Pandeglang –
Polisi hingga saat ini masih terus menyelidiki penyebab terjadinya ledakan yang mengakibatkan satu nelayan tewas di Kampung Cisarua, Desa Citeureup, Kecamatan Panimbang, Kabupaten Pandeglang, Banten. Tim Puslabfor Bareskrim Polri turun langsung dalam melakukan olah TKP.
“Dari Pusat Laboratorium Forensik atau Puslabfor Bareskrim Polri, hari ini dilaksanakan penelitian bahan-bahan yang ada di lokasi kejadian, kemudian juga telah dilakukan olah TKP oleh tim Inafis Polres Pandeglang,” kata Kapolres Pandeglang AKBP Dhyno Indra Setyadi kepada wartawan, Kamis (27/8/2026).
SCROLL TO CONTINUE WITH CONTENT
Dhyno mengatakan hingga saat ini pihaknya belum mengetahui sumber ledakan tersebut. Namun ia menduga sumber ledakan berasal dari bom ikan karena warga yang tinggal di kampung tersebut mayoritas sebagai nelayan.
“Peristiwa ini masih dalam penyelidikan, dugaan sementara mengarah kepada bom ikan. Mengingat itu adalah kampung nelayan, dan juga profesi yang berada di rumah (korban) adalah nelayan,” katanya.
Dhyno melanjutkan, akibat kejadian itu, satu orang nelayan dilaporkan meninggal dunia di tempat kejadian. Sedangkan istrinya mengalami luka bakar yang cukup serius.
“Terdapat dua korban, satu meninggal dunia, sedangkan yang satu dalam kondisi luka berat. Saat ini korban yang luka berat sudah ditangani di RSUD,” katanya.
Diketahui sebelumnya, warga Kampung Cisarua, Desa Citereup, Kecamatan Panimbang, Kabupaten Pandeglang, Banten, dikagetkan oleh suara ledakan yang begitu keras.
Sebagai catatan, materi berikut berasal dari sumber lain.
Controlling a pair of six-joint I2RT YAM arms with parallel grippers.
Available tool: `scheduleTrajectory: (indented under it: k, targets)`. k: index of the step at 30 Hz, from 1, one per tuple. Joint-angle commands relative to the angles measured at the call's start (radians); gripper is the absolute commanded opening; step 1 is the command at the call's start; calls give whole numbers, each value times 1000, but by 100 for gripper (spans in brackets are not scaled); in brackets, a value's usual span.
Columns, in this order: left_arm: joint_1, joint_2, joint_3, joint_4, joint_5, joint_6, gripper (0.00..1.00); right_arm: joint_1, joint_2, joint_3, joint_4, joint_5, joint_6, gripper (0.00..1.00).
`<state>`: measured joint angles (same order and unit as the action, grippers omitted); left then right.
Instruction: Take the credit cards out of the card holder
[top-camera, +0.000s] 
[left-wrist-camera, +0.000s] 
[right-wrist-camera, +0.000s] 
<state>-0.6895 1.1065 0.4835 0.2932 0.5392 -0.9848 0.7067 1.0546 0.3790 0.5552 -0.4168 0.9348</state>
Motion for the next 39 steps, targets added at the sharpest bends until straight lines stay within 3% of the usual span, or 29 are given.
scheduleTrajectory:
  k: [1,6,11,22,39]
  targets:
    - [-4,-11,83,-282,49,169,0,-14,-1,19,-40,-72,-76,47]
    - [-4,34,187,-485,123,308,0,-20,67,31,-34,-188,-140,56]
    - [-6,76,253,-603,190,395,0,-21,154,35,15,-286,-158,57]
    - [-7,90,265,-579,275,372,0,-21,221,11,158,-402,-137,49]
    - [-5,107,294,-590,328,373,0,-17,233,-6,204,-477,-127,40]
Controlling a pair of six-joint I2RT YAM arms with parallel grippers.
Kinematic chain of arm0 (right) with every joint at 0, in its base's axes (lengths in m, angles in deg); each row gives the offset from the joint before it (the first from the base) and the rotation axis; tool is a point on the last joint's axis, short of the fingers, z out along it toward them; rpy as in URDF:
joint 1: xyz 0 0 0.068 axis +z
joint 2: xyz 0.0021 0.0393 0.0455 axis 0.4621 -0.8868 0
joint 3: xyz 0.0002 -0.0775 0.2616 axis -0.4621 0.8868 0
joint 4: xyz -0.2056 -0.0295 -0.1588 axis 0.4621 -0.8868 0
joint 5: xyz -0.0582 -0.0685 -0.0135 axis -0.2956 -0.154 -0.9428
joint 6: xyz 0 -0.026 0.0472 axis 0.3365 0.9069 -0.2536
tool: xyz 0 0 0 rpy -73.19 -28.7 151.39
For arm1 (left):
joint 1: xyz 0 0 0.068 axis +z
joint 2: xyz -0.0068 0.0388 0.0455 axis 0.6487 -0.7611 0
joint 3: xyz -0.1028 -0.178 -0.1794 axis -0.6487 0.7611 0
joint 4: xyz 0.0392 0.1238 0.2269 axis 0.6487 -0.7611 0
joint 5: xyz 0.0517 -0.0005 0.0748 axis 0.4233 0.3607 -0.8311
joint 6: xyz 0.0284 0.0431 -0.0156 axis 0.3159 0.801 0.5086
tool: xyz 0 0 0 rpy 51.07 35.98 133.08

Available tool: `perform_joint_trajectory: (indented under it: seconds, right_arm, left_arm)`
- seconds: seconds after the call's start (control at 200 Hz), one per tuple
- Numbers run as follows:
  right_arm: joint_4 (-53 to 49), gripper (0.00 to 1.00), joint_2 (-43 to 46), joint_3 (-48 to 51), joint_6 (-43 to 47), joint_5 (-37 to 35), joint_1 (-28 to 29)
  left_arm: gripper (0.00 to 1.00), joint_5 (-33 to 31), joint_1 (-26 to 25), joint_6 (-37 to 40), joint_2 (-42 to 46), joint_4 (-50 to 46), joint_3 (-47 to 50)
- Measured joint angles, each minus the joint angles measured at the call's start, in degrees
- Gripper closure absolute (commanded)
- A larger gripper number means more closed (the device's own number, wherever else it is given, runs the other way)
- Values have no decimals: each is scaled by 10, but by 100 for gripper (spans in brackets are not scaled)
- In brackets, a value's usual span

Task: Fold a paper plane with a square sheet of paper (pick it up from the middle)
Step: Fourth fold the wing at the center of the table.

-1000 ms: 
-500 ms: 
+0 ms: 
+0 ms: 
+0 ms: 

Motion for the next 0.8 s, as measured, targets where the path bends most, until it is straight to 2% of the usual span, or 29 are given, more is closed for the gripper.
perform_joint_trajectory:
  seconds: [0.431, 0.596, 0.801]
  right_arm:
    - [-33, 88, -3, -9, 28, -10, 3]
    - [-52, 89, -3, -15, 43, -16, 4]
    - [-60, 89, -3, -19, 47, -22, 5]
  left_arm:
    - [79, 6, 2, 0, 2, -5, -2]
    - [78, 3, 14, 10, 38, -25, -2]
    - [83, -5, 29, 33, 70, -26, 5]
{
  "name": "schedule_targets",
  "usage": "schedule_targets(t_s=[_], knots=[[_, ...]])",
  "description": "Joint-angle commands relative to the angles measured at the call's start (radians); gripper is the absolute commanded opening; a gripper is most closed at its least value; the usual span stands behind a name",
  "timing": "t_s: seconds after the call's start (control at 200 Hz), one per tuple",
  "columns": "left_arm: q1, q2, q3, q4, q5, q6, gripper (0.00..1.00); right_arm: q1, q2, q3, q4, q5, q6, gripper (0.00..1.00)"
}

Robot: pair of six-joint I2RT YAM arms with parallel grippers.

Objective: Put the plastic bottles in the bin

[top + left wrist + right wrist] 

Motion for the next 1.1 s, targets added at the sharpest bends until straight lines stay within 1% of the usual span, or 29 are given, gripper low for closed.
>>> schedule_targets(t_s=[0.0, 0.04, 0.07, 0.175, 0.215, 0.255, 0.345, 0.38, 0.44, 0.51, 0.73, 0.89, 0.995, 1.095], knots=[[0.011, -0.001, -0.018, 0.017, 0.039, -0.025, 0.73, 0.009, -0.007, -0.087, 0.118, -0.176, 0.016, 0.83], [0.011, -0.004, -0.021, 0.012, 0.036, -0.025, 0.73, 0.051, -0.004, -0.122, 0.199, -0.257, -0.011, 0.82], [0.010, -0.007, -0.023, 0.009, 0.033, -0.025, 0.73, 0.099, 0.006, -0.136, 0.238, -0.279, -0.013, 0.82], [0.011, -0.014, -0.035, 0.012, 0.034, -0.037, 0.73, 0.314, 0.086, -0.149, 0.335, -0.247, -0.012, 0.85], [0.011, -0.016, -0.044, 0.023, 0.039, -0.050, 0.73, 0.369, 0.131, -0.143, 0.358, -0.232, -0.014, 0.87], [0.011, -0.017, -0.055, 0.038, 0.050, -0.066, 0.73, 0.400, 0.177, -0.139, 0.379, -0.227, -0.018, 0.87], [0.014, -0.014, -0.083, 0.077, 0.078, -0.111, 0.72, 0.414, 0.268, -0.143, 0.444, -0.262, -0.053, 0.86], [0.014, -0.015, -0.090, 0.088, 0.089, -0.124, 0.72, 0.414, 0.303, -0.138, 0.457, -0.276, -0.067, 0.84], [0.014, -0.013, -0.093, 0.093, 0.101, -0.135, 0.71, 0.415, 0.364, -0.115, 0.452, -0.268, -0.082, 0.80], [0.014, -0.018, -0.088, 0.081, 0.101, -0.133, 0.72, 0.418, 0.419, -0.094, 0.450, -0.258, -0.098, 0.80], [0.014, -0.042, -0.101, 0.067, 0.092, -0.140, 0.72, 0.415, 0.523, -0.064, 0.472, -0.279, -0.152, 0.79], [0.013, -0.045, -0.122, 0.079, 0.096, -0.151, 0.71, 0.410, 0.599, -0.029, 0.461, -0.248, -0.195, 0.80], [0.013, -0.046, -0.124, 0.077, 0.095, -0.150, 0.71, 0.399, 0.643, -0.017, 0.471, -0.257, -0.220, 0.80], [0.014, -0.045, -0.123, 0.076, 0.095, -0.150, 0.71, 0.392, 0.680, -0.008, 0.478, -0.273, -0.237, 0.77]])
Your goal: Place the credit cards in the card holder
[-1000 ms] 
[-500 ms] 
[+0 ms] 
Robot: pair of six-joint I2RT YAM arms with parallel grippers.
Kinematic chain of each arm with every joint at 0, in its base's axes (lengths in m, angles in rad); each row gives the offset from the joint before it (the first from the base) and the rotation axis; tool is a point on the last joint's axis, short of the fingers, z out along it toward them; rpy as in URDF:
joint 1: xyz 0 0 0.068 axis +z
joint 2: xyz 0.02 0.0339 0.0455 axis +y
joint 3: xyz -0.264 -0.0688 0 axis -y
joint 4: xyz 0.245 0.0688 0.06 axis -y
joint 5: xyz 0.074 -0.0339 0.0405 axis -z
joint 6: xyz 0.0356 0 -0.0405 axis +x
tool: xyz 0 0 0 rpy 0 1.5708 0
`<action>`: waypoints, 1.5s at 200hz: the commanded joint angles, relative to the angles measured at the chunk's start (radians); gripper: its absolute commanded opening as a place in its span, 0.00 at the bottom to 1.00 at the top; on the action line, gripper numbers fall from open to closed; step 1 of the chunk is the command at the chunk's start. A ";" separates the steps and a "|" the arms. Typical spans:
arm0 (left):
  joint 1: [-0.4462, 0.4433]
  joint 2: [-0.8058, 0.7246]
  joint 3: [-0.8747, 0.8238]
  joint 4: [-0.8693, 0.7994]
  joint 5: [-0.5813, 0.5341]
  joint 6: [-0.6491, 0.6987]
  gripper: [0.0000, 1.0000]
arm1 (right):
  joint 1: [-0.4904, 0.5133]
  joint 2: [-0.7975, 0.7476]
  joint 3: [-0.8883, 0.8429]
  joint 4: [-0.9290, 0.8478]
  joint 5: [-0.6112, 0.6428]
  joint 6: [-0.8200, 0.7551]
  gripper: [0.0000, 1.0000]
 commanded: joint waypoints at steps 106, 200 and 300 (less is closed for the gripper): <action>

Ledakan itu diduga berasal dari bom ikan.
“Saya mendapatkan kabar dari pengurus RT setempat bahwa ada kejadian ledakan diduga dari bom ikan,” kata Kepala Desa Citereup, Oman Suherman, saat dimintai konfirmasi, Rabu (26/8/2026).
Oman mengatakan peristiwa itu terjadi pada Rabu (26/8), sekitar pukul 13.15 WIB. Ia mengatakan, akibat kejadian itu, pemilik rumah bernama Muhammad Ali, yang berprofesi sebagai nelayan, dilaporkan meninggal dunia.